Fig. 2.

(A) Schematic of the soft-particle contact model used in the discrete-element calculations. Contact between each particle is characterized by normal and tangential springs and dashpots along with friction acting in the tangential direction. (B) Sketch indicating the surface of the transparent Perspex box that is tracked via high-speed photography. (C) High-speed photography measurements and corresponding predictions of the average magnitude $〈\left|v\right|〉$ of the velocities of balls over 30 cycles on the $z-x$ plane located at the $y=0$ surface of the box. These velocities are averaged over 30 cycles after steady-state crystallization has been attained for vibration at an amplitude $ɑ=2 \text{mm}$ and two frequencies ƒ = 20 Hz and 90 Hz. The predictions and measurements are restricted to the height of the original stationary assembly for 90 Hz. (D) Predictions of the effective strain rate ${\dot{\epsilon }}_e$ within the 3D granular assembly.

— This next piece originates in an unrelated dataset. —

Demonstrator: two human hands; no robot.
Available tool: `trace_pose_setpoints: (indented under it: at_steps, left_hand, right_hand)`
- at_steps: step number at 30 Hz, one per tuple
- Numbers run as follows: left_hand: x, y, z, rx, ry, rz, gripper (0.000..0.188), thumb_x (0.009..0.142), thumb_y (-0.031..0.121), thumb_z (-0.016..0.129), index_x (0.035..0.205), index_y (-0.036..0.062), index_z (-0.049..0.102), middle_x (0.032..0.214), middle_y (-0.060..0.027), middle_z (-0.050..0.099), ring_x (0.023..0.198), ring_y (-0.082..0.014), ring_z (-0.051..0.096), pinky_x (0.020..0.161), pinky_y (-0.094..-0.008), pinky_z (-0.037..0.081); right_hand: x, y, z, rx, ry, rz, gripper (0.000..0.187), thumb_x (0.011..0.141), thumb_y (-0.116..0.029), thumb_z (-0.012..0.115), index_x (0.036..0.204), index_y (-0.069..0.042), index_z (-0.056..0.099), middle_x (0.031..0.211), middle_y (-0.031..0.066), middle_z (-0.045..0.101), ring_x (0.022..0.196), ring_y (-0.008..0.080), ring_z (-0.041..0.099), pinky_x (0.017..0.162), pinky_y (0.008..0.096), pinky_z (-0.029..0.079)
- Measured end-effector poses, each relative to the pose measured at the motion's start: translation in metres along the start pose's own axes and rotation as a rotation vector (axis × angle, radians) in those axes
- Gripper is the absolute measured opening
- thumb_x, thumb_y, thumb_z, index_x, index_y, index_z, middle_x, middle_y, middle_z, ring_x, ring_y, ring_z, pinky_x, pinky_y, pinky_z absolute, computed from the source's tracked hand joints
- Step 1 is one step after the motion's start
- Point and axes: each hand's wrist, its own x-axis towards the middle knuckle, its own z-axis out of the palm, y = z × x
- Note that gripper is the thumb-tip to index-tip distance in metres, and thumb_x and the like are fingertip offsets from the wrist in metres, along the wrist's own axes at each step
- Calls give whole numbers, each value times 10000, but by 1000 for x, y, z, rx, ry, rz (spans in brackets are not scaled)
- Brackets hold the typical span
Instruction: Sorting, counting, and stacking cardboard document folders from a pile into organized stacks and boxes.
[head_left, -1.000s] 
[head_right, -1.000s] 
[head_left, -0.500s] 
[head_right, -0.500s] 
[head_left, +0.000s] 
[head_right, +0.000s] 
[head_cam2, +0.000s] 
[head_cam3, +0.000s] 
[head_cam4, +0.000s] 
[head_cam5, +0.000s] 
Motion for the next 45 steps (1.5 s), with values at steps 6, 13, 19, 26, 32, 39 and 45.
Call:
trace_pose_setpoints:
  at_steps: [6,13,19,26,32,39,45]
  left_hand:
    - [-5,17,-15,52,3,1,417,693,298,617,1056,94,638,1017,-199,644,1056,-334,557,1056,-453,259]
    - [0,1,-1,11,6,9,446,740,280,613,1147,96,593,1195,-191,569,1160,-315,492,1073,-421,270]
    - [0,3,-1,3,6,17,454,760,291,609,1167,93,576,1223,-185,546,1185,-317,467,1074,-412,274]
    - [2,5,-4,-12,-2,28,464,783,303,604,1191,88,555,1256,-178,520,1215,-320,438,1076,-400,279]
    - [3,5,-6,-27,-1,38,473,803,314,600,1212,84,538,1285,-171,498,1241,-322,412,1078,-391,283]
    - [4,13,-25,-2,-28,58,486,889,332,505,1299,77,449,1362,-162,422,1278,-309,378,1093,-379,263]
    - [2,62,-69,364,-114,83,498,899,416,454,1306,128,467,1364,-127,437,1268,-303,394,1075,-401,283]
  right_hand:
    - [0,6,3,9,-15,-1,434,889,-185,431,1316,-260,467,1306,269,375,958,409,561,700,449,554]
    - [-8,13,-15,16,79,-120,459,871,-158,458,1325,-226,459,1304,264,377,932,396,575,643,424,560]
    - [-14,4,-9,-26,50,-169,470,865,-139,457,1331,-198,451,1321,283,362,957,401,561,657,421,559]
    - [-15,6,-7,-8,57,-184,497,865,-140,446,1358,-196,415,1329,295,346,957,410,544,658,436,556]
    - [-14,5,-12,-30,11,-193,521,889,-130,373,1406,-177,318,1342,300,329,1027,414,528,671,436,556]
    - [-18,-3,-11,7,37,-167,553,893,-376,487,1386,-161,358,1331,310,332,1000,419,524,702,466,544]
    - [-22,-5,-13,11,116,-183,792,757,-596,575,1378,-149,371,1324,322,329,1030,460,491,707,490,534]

The predictions are shown on the on the $z-x$ plane located at $y=L/2=6\mathrm{c}\mathrm{m}$ for vibration with an amplitude $ɑ=2 \text{mm}$ at ƒ = 20 Hz and 90 Hz. The temporal evolution of the strain rate is shown by plotting the spatial distributions of ${\dot{\epsilon }}_e$ averaged over five cycles at selected stages prior to the assembly attaining steady-state crystallization. Alongside, we also show the discrete particle structure with the particles colored to indicate the crystal structure they are deemed to lie within.